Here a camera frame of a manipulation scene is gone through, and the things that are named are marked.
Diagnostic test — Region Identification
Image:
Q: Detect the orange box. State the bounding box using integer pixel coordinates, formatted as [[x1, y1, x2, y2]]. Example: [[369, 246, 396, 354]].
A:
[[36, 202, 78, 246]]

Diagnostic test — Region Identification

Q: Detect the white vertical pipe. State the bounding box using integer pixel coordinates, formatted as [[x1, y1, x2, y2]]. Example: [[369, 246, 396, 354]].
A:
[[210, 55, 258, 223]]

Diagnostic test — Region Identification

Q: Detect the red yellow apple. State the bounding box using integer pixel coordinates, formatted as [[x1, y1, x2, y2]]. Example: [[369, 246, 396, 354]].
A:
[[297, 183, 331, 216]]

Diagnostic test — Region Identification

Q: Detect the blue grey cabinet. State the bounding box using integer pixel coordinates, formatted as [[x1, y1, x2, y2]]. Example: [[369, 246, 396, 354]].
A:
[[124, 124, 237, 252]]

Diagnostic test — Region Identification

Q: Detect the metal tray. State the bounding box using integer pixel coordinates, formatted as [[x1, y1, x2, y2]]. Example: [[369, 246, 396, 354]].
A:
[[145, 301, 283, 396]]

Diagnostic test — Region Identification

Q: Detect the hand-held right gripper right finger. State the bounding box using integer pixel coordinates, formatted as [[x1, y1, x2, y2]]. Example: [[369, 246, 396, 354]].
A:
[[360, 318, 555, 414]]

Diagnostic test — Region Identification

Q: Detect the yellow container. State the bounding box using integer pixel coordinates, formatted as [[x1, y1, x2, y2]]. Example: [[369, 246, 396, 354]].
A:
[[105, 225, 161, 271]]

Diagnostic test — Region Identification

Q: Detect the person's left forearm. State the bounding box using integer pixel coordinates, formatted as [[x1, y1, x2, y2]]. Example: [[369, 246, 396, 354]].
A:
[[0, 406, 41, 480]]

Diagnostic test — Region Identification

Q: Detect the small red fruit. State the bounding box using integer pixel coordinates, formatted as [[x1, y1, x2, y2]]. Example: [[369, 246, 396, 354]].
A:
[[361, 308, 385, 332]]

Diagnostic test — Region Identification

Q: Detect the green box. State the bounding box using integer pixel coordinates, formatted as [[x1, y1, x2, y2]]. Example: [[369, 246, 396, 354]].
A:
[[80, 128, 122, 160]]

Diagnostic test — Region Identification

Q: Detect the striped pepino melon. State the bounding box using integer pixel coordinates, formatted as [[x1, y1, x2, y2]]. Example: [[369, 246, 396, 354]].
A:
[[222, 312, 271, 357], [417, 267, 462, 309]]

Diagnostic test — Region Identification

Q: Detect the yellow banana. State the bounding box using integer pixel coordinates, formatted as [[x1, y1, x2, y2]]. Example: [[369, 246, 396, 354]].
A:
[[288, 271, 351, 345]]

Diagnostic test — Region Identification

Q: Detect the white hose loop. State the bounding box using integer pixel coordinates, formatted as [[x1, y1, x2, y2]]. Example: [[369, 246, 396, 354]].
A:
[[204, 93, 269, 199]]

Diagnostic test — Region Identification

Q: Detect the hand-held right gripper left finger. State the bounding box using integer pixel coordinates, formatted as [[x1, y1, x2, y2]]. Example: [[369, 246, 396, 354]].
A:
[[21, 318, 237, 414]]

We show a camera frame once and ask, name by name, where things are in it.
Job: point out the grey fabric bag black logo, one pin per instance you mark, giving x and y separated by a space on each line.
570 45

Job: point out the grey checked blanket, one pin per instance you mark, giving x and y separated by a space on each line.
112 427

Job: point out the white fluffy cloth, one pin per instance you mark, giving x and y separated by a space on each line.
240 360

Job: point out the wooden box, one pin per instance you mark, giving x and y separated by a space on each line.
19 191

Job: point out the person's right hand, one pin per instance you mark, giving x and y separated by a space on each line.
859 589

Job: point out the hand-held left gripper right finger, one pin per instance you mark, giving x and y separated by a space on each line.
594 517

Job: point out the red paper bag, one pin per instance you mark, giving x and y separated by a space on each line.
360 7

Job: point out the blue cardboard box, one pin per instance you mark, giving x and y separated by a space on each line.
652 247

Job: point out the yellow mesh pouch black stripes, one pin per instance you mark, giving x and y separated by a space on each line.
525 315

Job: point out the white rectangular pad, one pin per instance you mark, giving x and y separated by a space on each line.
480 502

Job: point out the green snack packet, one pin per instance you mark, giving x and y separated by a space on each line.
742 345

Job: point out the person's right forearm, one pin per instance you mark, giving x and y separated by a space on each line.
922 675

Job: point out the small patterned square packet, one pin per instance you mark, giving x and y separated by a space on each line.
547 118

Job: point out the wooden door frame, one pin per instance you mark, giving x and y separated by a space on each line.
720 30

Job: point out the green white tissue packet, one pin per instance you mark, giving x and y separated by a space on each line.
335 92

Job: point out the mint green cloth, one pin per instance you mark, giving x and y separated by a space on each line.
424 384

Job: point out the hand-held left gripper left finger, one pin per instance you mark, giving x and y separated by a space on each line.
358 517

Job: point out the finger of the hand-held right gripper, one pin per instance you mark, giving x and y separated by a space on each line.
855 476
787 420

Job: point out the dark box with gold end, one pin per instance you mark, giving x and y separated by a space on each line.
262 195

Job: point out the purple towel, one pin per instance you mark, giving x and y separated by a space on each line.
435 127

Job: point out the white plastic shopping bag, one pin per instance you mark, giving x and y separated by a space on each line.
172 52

═══

TASK DETAILS: What lines above contain "camera"? Copy them out.

RESULT OF THE TASK:
Here a camera frame of a manipulation scene is gone through, and the things that are named are marked.
We show a camera frame once and ask, name by name, where things are in it.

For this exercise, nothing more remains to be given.